DingTalk will split off from Alibaba Cloud and becomes a separate ('N') company in the 1+6+N set-up. The enterprise chat app will have to survive on its own while a financial burden is released from Alibaba Cloud, which will eventually seek an IPO. (Source)
Tencent released revenue data for advertising in WeChat Channels for the 1st time: it exceeded 3 billion yuan in Q2 2023. User time of Channels almost doubled YoY. (Source) Earlier this year, we wrote about WeChat's counterattack on Douyin and Kuaishou with Channels in WeChat Channels - The Hope of Tencent.
Introduction
This week we have something a bit different for you. One of our team members, Ed Sander, has been offering study tours to China since 2018 through ChinaTechTrip. These tours focus on digital innovation, e-commerce and new retail and combine master classes and excursions. Back in 2019, Ed used to take tour participants to many physical appearances of the new retail craze. During his field research for the tours in 2019, he noticed how cracks had started appearing in some of the new retail initiatives.
After waiting three years during the zero-Covid travel restrictions, Ed returned to China to update the program of his upcoming study tour. During his location scouting for the new tour, he visited new interesting concepts and checked on the status of concepts he had included in his pre-Covid tours.
This Tech Buzz China article combines earlier articles he wrote about the faltering of certain new retail concepts in 2019 (available to all readers) with a visual exploration of its current state (available to paying members). We think it offers a rare ‘on the ground’ perspective on some hype that started in 2016.
We hope you enjoy this deviation from our regular content and learn something about taking the PR of Chinese internet companies with a grain of salt.
Freya Zhang, Ed Sander & Rui Ma
(click on the images above for information on the Tech Buzz China team)
Alibaba’s New Retail Hype
In the past months, Tech Buzz China has been exploring two relatively successful forms of new retail: Alibaba’s Hema (Freshippo) supermarkets and instant retail (home delivery in 30-60 minutes after ordering online). New retail was a term first coined by Jack Ma in 2016 and, according to some reports, was an idea of Daniel Zhang, who recently gave up his CEO position at Alibaba Group to focus on Alibaba Cloud (which we wrote about this year).
Alibaba described it as follows: “New Retail (..) uses technology to merge online and offline shopping into one comprehensive channel to benefit consumers and brands. For those consumers, New Retail means added convenience and fun, whether buying through an app or at a physical store. For merchants, the model offers a holistic view of their customers’ shopping patterns both online and off. These insights help brands more precisely target their product offerings and marketing campaigns.”

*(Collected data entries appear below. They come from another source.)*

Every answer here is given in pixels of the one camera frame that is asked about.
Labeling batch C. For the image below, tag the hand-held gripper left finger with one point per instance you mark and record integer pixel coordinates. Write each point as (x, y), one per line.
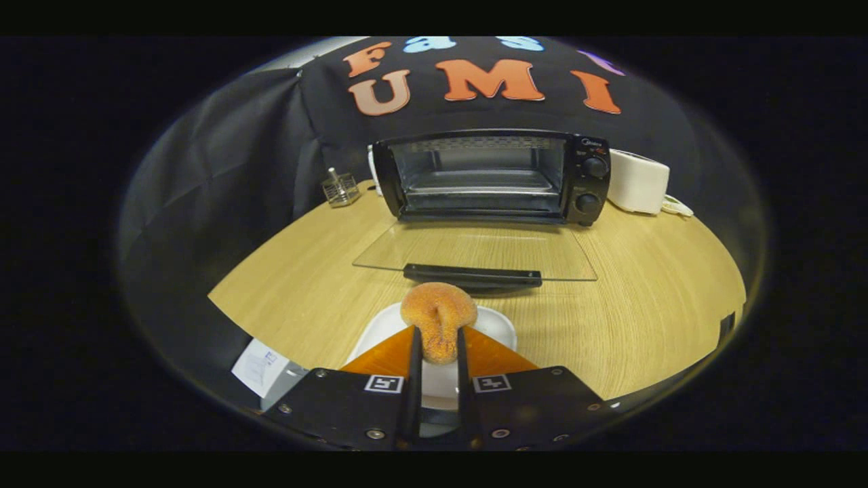
(411, 393)

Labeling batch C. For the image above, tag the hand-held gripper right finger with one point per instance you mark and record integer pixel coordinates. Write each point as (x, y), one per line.
(464, 393)

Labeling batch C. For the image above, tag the sugared bread roll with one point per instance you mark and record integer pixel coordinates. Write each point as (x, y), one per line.
(437, 315)

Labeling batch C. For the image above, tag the black toaster oven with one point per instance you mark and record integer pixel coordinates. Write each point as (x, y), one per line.
(588, 179)

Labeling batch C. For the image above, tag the metal oven tray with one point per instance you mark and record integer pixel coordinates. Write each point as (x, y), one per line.
(481, 181)

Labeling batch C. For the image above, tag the white toaster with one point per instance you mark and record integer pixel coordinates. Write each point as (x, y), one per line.
(637, 181)

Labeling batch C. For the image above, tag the white plate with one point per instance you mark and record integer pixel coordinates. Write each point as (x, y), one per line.
(491, 325)

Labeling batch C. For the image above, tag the white paper sheet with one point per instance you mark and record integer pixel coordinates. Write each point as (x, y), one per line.
(256, 366)

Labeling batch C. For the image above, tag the small black block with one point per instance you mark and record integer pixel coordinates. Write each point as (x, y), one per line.
(727, 325)

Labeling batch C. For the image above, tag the black backdrop cloth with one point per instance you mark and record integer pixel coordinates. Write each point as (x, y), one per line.
(224, 169)

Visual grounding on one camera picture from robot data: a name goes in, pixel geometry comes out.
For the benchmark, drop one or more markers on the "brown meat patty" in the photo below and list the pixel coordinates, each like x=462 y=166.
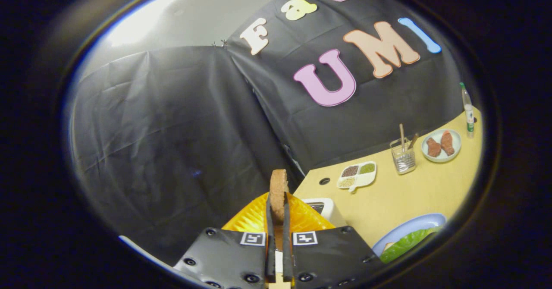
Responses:
x=447 y=143
x=434 y=147

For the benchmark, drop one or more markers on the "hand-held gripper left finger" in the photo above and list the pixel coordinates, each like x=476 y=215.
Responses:
x=228 y=259

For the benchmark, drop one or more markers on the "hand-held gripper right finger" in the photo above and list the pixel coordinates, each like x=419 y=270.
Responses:
x=332 y=256

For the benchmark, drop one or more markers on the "white toaster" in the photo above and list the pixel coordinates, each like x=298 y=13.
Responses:
x=333 y=214

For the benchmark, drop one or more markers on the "green lettuce leaf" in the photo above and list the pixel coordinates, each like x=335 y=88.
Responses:
x=405 y=243

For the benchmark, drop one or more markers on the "clear plastic water bottle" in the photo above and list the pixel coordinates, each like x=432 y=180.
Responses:
x=469 y=116

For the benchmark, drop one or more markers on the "blue plate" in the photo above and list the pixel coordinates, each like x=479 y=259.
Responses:
x=409 y=225

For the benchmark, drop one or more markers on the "brown crust bread slice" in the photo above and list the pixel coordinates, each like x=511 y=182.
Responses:
x=278 y=194

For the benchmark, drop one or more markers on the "black backdrop cloth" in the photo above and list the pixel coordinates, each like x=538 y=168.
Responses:
x=172 y=129

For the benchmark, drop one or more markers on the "pale green plate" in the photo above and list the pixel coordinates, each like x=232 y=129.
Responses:
x=458 y=144

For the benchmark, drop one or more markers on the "white divided spice dish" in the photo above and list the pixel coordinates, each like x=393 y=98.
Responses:
x=366 y=179

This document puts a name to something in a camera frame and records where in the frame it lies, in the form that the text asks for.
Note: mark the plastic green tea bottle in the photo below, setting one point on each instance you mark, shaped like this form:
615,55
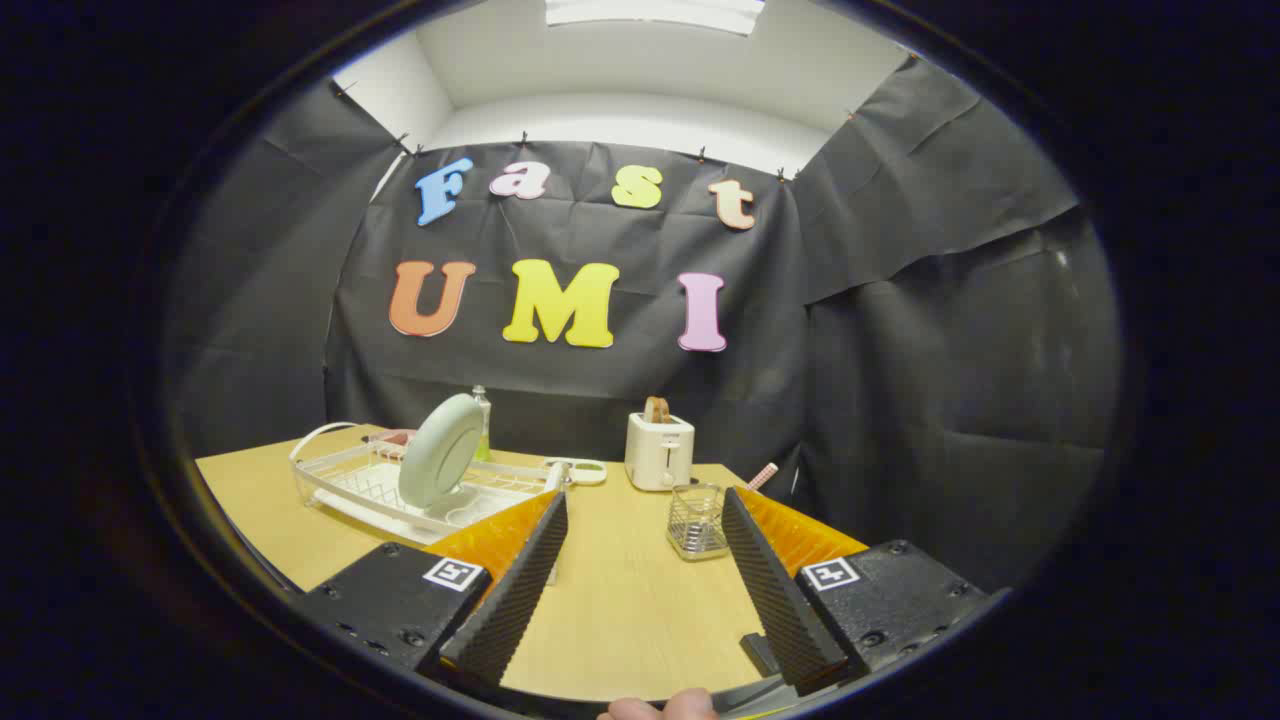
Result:
484,410

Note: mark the bread slice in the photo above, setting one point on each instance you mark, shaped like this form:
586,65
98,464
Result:
656,409

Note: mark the white toaster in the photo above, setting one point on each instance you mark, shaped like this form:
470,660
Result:
658,455

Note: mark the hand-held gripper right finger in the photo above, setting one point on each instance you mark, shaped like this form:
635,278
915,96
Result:
770,590

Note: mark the pink plate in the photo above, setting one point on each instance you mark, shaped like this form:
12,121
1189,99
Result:
392,437

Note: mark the light green plate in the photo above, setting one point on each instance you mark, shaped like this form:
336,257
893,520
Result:
440,450

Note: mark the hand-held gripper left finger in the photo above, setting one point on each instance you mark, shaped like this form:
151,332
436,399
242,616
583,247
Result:
515,600

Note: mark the white ceiling light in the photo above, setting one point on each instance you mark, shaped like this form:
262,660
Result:
655,12

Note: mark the white divided tray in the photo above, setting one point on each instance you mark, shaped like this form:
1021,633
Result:
585,472

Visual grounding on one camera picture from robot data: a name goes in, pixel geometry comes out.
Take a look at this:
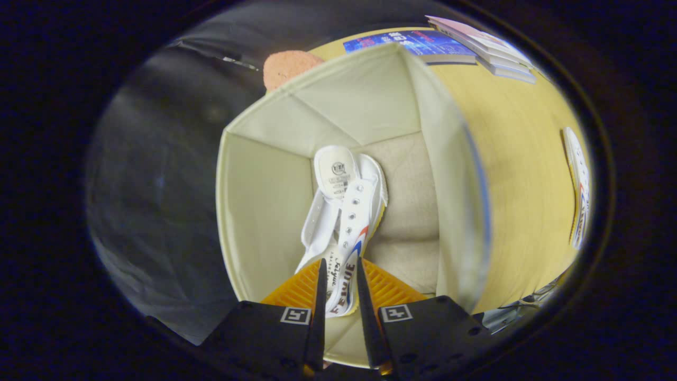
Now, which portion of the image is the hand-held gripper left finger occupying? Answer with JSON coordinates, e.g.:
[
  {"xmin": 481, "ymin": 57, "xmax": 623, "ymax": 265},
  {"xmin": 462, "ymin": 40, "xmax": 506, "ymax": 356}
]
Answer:
[{"xmin": 200, "ymin": 258, "xmax": 328, "ymax": 381}]

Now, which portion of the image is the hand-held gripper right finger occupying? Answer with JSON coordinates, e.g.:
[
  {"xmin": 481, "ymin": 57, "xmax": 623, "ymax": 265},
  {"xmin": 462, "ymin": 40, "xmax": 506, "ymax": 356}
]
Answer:
[{"xmin": 356, "ymin": 257, "xmax": 491, "ymax": 379}]

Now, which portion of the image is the white canvas shoe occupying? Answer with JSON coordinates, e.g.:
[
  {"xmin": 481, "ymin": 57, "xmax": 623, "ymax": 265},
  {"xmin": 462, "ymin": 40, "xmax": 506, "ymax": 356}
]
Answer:
[
  {"xmin": 562, "ymin": 127, "xmax": 591, "ymax": 250},
  {"xmin": 295, "ymin": 146, "xmax": 389, "ymax": 319}
]

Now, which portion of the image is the cream fabric storage box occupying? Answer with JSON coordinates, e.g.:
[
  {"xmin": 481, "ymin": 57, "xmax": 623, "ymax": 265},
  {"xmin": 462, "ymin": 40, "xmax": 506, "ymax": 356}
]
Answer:
[{"xmin": 216, "ymin": 42, "xmax": 492, "ymax": 369}]

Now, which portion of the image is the orange oval sponge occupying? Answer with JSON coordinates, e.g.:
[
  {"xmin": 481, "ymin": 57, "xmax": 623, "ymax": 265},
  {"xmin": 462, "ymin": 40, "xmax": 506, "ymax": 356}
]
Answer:
[{"xmin": 263, "ymin": 50, "xmax": 325, "ymax": 92}]

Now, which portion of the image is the blue cover book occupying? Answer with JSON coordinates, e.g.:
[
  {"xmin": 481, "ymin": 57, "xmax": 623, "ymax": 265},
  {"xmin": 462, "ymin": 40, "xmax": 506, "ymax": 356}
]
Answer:
[{"xmin": 343, "ymin": 30, "xmax": 478, "ymax": 66}]

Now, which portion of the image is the grey-blue thin book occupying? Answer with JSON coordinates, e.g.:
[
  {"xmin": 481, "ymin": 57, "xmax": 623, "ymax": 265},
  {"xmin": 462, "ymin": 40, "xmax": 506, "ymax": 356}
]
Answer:
[{"xmin": 476, "ymin": 56, "xmax": 537, "ymax": 85}]

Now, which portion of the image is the white thin book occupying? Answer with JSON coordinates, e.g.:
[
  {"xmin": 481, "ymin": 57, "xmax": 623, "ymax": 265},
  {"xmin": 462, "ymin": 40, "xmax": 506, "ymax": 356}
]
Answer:
[{"xmin": 444, "ymin": 32, "xmax": 533, "ymax": 75}]

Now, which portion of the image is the pink cover book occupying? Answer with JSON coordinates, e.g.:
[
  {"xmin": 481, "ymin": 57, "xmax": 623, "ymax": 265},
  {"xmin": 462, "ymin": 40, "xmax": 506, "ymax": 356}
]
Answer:
[{"xmin": 426, "ymin": 16, "xmax": 532, "ymax": 67}]

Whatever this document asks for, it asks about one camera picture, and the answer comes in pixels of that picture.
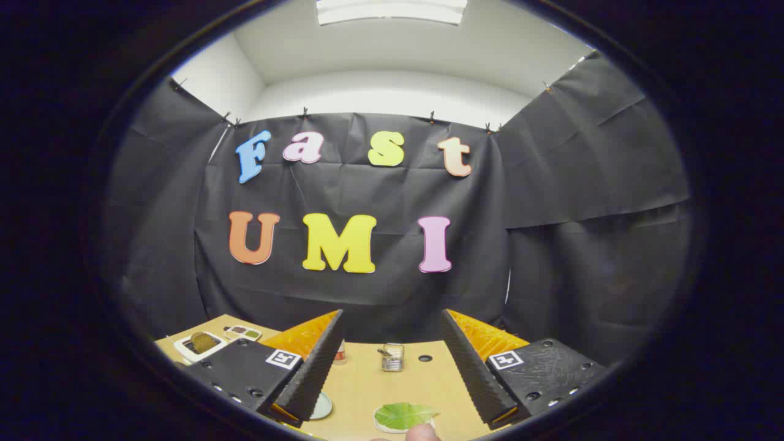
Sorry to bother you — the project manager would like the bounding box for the black backdrop cloth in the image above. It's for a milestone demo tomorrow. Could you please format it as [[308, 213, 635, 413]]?
[[101, 52, 693, 368]]

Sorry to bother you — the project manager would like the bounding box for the metal wire utensil basket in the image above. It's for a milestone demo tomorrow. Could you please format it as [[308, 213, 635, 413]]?
[[380, 343, 405, 372]]

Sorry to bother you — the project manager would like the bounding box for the green lettuce leaf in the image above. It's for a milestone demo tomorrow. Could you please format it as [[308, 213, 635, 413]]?
[[374, 402, 439, 430]]

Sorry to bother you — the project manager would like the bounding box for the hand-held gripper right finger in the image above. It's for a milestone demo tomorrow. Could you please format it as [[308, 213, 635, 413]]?
[[441, 309, 607, 429]]

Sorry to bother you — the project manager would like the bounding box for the pale green round plate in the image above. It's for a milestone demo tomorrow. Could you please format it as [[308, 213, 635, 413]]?
[[309, 392, 333, 421]]

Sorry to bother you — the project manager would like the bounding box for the ceiling light panel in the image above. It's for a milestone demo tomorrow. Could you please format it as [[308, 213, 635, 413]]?
[[315, 0, 468, 26]]

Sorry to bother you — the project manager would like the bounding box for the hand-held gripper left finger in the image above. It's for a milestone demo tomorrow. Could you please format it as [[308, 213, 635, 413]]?
[[184, 309, 345, 428]]

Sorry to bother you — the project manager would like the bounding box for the white toaster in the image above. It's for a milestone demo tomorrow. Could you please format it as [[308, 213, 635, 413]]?
[[175, 331, 228, 363]]

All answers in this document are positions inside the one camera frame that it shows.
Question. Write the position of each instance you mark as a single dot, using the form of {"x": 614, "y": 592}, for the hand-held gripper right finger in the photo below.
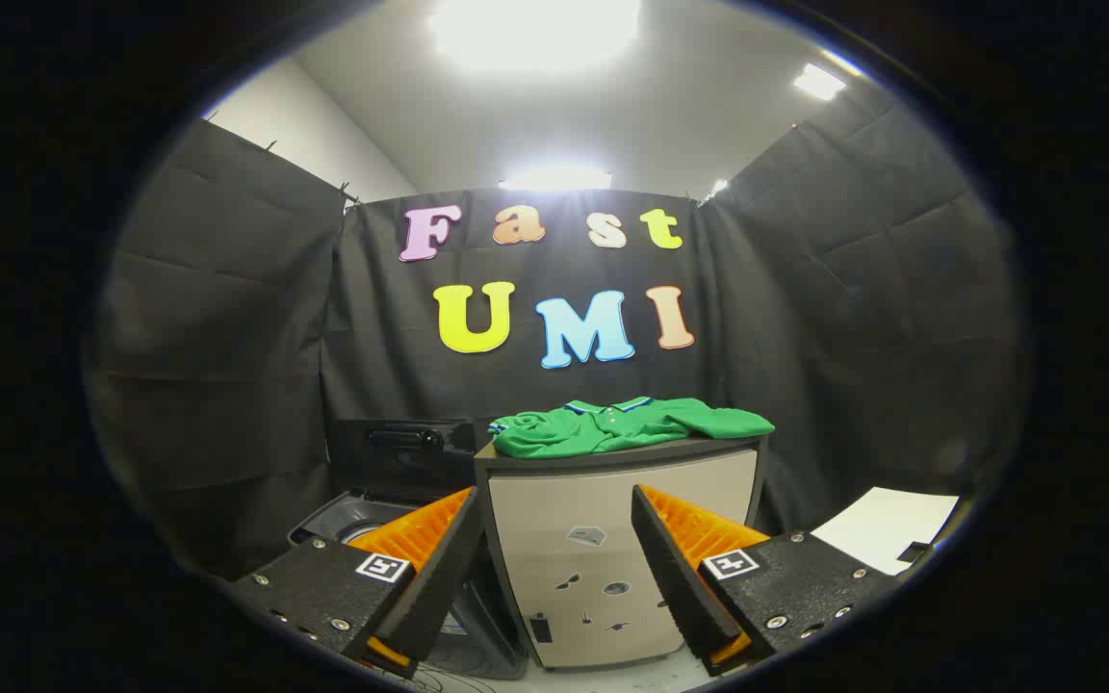
{"x": 675, "y": 577}

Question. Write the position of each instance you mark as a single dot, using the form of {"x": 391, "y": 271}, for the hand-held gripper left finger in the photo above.
{"x": 439, "y": 577}

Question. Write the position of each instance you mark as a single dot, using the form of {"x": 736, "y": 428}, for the grey washing machine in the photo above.
{"x": 343, "y": 518}

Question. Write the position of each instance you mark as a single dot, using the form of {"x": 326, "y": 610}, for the green polo shirt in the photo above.
{"x": 612, "y": 428}

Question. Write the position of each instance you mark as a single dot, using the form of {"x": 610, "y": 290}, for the beige cabinet with dark top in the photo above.
{"x": 564, "y": 500}

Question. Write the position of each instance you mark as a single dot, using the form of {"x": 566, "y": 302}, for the white flat sheet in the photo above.
{"x": 887, "y": 529}

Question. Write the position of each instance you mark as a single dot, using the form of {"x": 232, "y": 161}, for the black backdrop cloth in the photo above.
{"x": 227, "y": 337}

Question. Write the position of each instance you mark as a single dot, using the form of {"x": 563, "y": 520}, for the rectangular ceiling light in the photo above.
{"x": 819, "y": 82}

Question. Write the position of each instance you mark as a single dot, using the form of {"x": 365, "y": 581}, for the large round ceiling light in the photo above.
{"x": 535, "y": 29}

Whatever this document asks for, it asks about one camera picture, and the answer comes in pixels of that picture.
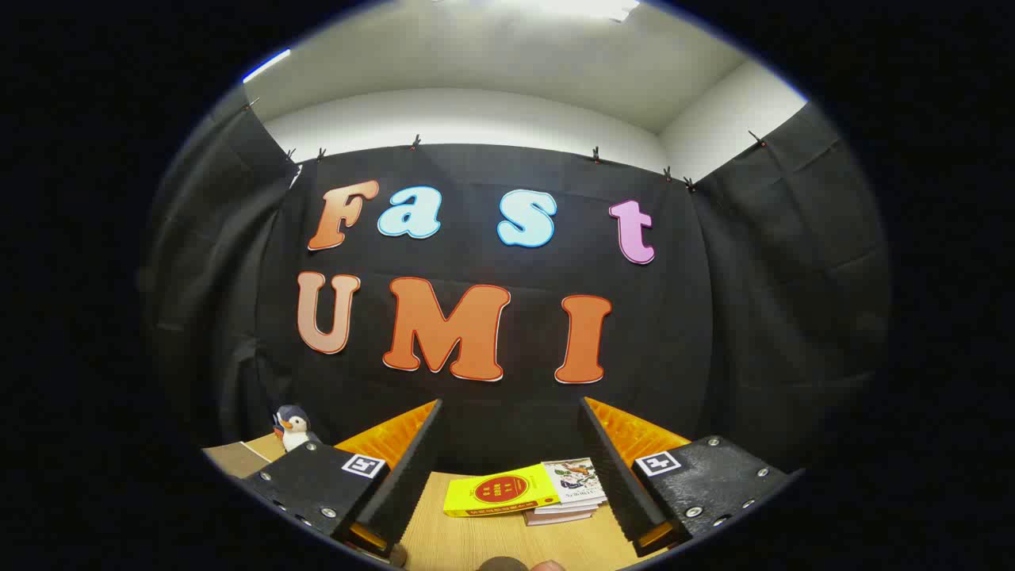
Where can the row of black clips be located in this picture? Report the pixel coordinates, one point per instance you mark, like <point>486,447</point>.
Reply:
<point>415,143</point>

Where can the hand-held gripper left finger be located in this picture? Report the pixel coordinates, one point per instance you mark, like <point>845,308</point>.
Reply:
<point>412,476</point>

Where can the yellow book with red circle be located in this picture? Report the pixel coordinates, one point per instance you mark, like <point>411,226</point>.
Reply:
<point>499,492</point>

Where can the plain white book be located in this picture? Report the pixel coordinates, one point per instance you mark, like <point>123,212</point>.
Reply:
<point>571,507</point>
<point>555,519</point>

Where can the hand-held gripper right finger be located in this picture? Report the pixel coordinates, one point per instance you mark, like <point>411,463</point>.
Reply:
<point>614,476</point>

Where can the penguin plush toy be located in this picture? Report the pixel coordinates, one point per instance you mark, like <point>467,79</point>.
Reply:
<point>295,432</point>

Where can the white illustrated book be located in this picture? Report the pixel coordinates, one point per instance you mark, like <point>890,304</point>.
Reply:
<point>575,478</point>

On October 13th 2017, CEO Daniel Zhang wrote in a letter to shareholders that it was not the growth of online sales that would offer the best future for the company but helping traditional retailers upgrade to the New Retail model. Before long, Alibaba started hyping New Retail in videos and articles on its Alizilla website. New retail was the best thing since sliced bread…
New Retail was also more than just Alibaba. JD.com unfolded initiatives under the moniker ‘Unbounded Retail’ while Tencent called it ‘Smart+ Retail’. Many O2O models, unmanned stores, gimmicks and gadgets were unleashed on the retail world. Back in 2018, when I did a keynote about what was happening in New Retail, I used the following four categories:
Shops where online and offline are connected (e.g. Hema)
Optimisation of the logistical chain. Examples are Alibaba’s Lingshoutong 零售通 or ‘Retail Integrated’ and JD’s Xin Tong Lu 新通路, both of which connected independent pop-and-mon supermarkets to the internet companies’ wholesale systems.
‘Retailtainment’ (making shopping more fun through gadgets and gamification)
Intelligent Self-Service concepts (e.g. unmanned stores)
In 2018, I started putting together a study tour for Dutch retailers wanting to learn more about what was happening in China. When both the Editor in Chief of Alizilla and a ‘Tmall New Retail Service Operation Advisor’ I had been in contact with started giving evasive answers when I asked them for some examples of new retail stores, I started having suspicions. It was almost like they didn’t want me to go there.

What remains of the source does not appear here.